Superposition of Waves

Problems from IIT JEE

Problem (IIT JEE 2015): Four harmonic waves of equal frequencies and equal intensities $I_0$ have phase angles $0$, $\pi/3$, $2\pi/3$ and $\pi$. When they are superposed, the intensity of the resulting wave is $nI_0$. The value of $n$ is,

Solution: The intensity of a wave is proportional to the square of its amplitude i.e., $I_0=cA^2$, where $c$ is a constant. The amplitudes of four harmonic waves are equal as their intensities are equal. Let these waves be travelling along the $x$ direction with wave vector $k$ and angular frequency $\omega$. The resultant displacement of these waves is given by, \begin{align} y=& y_1+y_2+y_3+y_4\nonumber\\ =& A\sin(\omega t-kx+0)+A\sin(\omega t-kx+\pi/3)\nonumber\\ & +A\sin(\omega t-kx+2\pi/3)+A\sin(\omega t-kx+\pi) \nonumber\\ =& A\sin(\omega t-kx)-A\sin(\omega t-kx)\nonumber\\ & +A\sin(\omega t-kx+\pi/3)+A\sin(\omega t-kx+2\pi/3) \nonumber\\ =&2A\sin(\omega t-kx+\pi/2)\cos(\pi/6)=\sqrt{3}A \cos(\omega t-kx). \end{align} The amplitude of the resultant wave is $A_r=\sqrt{3}A$ and its intensity is $I_r=cA_r^2=3cA^2=3I_0$.
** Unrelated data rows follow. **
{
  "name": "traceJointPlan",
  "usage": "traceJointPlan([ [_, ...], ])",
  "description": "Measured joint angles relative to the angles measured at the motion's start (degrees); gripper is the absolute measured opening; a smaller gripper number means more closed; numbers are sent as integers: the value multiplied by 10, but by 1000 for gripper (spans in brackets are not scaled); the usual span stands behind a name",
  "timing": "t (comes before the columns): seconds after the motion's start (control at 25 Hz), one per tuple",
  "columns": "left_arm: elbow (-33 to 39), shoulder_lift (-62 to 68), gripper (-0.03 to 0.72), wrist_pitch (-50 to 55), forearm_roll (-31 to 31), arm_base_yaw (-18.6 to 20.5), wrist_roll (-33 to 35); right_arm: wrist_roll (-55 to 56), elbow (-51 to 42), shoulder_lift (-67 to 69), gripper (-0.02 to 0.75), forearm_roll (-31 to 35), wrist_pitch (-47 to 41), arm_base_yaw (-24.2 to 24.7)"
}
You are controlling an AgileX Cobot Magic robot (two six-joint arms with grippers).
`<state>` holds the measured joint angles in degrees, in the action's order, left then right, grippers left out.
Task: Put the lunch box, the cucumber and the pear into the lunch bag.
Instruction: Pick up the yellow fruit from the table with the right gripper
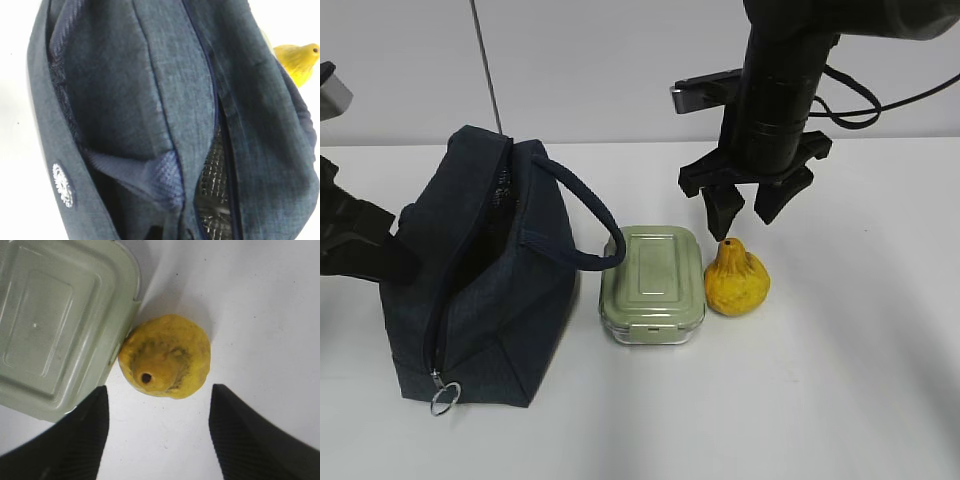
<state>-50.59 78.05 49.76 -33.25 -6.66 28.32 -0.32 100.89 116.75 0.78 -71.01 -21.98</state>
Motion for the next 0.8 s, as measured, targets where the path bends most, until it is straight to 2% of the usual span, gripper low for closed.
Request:
traceJointPlan([
  [0.68, 0, 0, 3, 0, 0, 0, 1, -12, -1, 43, 483, 17, 7, 0],
  [0.8, 0, 0, 3, 0, 0, 0, 1, -14, -1, 54, 449, 17, 8, 0],
])
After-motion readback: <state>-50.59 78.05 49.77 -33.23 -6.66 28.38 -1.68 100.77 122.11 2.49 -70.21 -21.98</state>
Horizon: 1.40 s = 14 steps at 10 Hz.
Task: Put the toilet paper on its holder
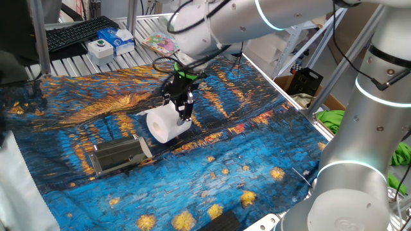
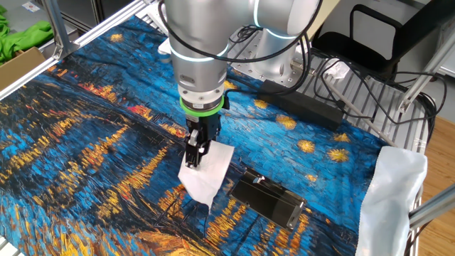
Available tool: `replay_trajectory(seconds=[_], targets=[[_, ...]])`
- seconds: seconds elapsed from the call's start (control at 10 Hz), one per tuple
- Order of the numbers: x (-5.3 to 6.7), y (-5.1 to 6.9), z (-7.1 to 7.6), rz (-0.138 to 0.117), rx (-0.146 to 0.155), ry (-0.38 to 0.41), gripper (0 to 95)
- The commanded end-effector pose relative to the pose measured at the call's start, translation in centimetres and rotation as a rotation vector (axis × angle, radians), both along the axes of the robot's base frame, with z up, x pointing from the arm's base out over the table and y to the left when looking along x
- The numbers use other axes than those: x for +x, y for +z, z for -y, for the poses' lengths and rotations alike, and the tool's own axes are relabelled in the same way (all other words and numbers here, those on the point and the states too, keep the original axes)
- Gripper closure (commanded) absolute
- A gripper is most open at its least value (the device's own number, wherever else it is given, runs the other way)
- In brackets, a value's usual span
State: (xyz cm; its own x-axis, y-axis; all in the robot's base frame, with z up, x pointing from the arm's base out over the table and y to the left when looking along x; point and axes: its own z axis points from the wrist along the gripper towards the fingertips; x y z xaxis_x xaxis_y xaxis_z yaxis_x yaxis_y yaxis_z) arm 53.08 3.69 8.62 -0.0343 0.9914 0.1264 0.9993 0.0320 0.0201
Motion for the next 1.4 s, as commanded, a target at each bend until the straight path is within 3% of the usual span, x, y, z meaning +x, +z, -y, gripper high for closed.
replay_trajectory(seconds=[0.1,0.7,1.4], targets=[[-0.1,0.2,-0.4,0.001,0.015,-0.028,95.0],[-0.4,0.9,-1.9,0.019,0.024,-0.015,95.0],[0.2,0.4,-4.8,0.022,0.005,-0.043,95.0]])
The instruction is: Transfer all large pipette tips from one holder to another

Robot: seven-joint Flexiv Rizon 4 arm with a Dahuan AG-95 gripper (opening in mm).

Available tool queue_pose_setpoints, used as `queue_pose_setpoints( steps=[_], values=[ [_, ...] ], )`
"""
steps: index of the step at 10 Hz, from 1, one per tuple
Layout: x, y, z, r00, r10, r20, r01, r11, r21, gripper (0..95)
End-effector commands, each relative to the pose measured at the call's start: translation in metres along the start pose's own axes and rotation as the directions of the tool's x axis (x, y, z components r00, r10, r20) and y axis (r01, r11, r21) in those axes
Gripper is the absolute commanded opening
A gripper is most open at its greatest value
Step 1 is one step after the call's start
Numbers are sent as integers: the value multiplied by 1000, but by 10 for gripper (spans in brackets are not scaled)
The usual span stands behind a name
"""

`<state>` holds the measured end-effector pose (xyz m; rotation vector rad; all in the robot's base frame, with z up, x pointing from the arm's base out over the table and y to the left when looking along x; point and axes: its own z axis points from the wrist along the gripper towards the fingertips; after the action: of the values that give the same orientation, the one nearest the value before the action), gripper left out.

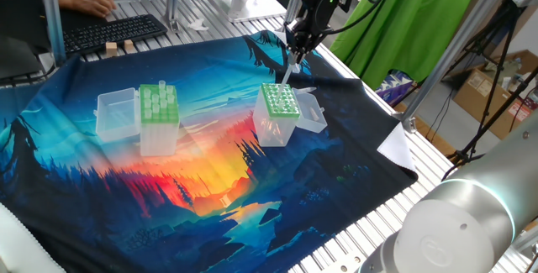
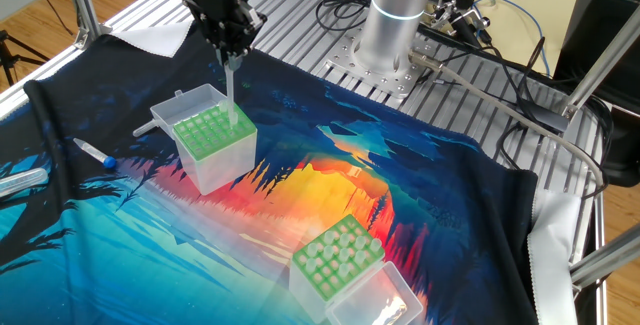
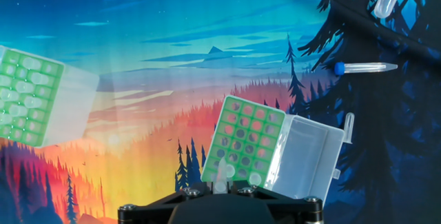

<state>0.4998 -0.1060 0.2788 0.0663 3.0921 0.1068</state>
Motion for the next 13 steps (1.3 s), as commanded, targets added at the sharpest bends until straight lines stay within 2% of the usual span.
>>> queue_pose_setpoints(
  steps=[1,6,9,10,11,13],
  values=[
    [0,0,2,1000,4,0,-4,1000,2,0],
    [-1,-1,4,1000,3,-11,-3,1000,6,0],
    [-1,-1,4,1000,5,-9,-5,1000,11,0],
    [-1,-1,4,999,10,-31,-9,1000,17,0],
    [-1,-1,4,997,28,-70,-26,999,27,0],
    [-1,-1,4,992,71,-105,-66,997,48,0]
  ],
)
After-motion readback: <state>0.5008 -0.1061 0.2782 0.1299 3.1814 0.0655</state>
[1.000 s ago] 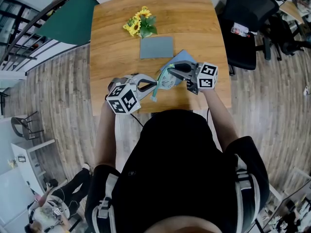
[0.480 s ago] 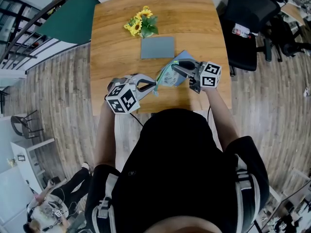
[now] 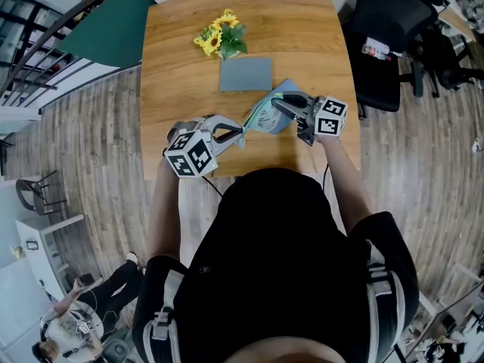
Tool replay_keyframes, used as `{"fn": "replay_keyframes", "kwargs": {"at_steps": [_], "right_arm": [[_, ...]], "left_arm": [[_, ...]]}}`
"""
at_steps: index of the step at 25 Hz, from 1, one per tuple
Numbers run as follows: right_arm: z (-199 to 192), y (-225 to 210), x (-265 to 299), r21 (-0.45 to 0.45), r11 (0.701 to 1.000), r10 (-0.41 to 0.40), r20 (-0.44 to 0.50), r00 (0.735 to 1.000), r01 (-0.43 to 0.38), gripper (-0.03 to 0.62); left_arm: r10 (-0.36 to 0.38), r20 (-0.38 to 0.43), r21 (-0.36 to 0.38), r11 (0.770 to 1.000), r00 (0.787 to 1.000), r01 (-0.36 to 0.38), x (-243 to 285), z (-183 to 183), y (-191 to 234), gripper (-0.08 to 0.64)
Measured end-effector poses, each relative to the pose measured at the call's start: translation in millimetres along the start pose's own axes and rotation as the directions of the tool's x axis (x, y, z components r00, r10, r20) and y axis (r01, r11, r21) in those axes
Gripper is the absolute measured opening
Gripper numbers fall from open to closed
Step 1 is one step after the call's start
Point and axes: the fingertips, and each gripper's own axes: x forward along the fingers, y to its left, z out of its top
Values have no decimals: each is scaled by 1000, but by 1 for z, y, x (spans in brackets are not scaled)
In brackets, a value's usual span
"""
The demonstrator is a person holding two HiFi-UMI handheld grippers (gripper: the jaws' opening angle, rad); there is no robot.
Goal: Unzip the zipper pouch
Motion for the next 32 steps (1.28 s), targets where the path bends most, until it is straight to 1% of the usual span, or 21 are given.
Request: {"fn": "replay_keyframes", "kwargs": {"at_steps": [7,19,22,25,28,32], "right_arm": [[4,-6,-2,31,999,-25,39,999,23,26],[5,-11,-7,22,998,-59,41,997,58,26],[1,-12,-9,6,997,-80,42,996,80,28],[-5,-10,-10,8,996,-89,38,995,89,28],[-6,-9,-10,-2,996,-94,31,995,94,28],[-2,0,-8,-42,995,-86,16,996,87,28]], "left_arm": [[6,8,1,1000,1000,-6,-4,1,1,3],[16,8,-7,1000,1000,-16,-10,-2,2,3],[26,4,-12,1000,1000,-26,-13,-4,3,3],[36,9,-22,999,999,-36,-16,-6,4,3],[46,23,-43,998,999,-45,-18,-9,6,3],[72,74,-123,990,995,-63,-21,-15,8,5]]}}
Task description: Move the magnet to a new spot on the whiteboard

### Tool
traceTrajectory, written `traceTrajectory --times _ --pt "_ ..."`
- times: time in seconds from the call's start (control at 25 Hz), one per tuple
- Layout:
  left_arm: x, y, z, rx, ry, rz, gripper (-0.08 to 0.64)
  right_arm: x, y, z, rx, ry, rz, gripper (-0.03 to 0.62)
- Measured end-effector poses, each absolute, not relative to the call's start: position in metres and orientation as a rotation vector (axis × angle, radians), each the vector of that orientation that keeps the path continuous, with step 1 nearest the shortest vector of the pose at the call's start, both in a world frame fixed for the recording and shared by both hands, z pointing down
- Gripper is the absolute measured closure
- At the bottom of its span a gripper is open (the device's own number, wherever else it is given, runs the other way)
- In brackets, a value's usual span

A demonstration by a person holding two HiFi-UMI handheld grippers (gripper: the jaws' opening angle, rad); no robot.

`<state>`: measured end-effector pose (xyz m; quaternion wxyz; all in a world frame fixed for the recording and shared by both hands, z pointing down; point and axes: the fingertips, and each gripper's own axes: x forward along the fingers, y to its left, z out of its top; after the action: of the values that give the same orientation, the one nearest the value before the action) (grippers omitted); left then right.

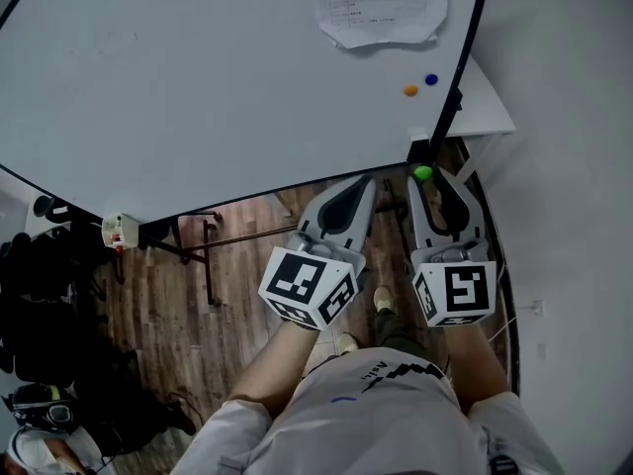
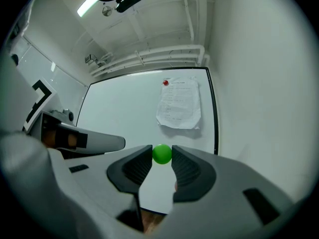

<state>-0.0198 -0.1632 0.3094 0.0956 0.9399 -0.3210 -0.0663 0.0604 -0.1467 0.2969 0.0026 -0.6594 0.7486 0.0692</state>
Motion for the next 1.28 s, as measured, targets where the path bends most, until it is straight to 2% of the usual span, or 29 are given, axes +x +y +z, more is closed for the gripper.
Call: traceTrajectory --times 0.6,1.28 --pt "0.027 -0.19 0.327 2.788 -0.929 -0.147 0.551 0.105 -0.178 0.322 -2.094 2.337 0.132 0.463" --pt "0.077 -0.27 0.365 2.752 -1.033 -0.055 0.551 0.175 -0.286 0.387 -2.094 2.365 -0.039 0.463"
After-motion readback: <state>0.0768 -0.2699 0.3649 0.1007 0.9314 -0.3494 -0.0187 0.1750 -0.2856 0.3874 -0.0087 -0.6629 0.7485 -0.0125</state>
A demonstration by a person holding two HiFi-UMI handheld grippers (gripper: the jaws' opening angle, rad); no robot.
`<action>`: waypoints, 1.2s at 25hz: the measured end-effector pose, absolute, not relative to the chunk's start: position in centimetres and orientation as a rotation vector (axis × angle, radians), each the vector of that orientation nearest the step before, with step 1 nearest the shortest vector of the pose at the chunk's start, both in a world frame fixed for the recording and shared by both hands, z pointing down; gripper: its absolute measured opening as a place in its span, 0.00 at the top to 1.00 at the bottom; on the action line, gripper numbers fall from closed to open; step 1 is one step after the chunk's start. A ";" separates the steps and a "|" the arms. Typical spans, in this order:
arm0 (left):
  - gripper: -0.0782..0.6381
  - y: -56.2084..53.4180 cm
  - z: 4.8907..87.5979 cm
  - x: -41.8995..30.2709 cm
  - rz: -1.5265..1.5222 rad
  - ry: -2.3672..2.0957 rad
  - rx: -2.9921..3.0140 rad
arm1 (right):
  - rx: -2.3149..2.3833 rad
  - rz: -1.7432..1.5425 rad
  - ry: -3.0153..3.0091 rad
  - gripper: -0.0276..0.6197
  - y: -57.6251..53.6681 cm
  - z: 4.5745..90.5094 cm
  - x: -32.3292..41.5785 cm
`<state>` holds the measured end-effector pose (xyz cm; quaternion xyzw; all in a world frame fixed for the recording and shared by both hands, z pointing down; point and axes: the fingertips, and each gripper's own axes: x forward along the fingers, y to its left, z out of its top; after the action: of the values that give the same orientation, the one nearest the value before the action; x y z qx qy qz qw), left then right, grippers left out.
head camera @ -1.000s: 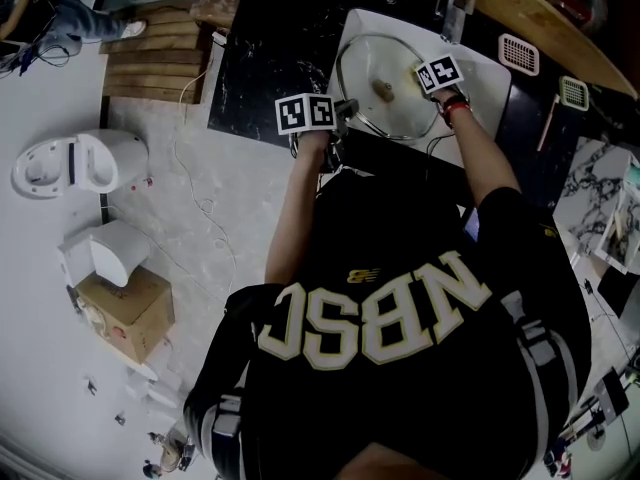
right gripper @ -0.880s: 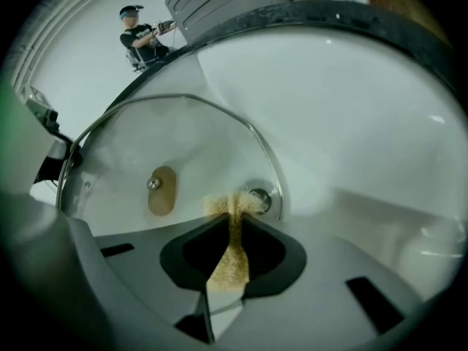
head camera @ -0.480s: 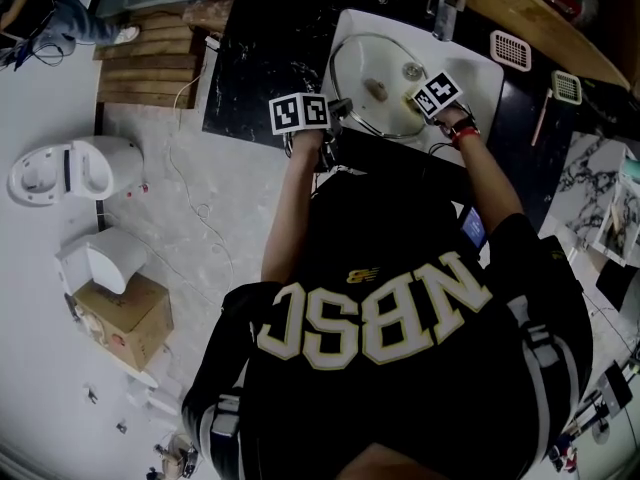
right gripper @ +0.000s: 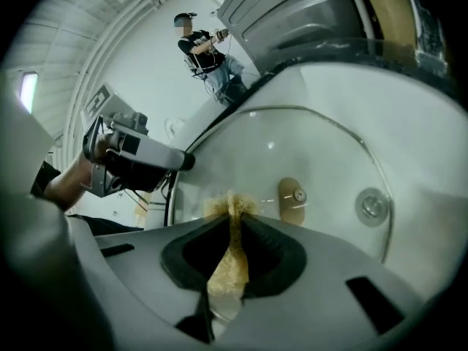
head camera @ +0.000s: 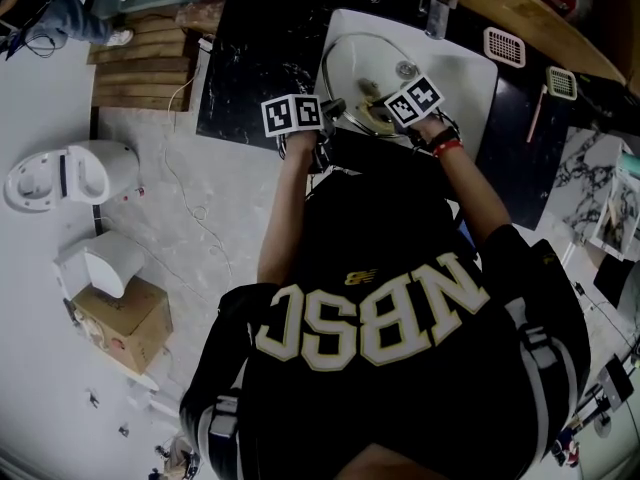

Note that $y_1$ and $y_4$ are out of phase and interfere destructively. The displacement $y_2$ and $y_3$ have a phase difference of $\delta=\pi/3$. Thus, we can arrive at the resultant intensity by using the formula, \begin{align} I_r=I_0+I_0+2\sqrt{I_0}\sqrt{I_0}\cos\delta=2I_0+2I_0\cos (\pi/3)=3I_0. \end{align}

Problem (IIT JEE 1992): The displacement $y$ of a particle executing periodic motion is given by $y=4\cos^2\left(t/2\right)\sin(1000t)$. This expression may be considered to be a result of the superposition of \lldots\ independent harmonic motions.

  1. two
  2. three
  3. four
  4. five

Solution: Given displacement can be written as, \begin{align} y&=4\cos^2(t/2)\sin(1000t)=2(1+\cos t)\sin(1000t)\nonumber\\ &=2\sin(1000t)+2\sin(1000t)\cos(t)\nonumber\\ &=2\sin(1000t)+\sin(999t)+\sin(1001t).\nonumber \end{align} Thus, $y$ is a superposition of three independent harmonic motions of angular frequencies ${999}\;\mathrm{rad/s}$, ${1000}\;\mathrm{rad/s}$,, and ${1001}\;\mathrm{rad/s}$,.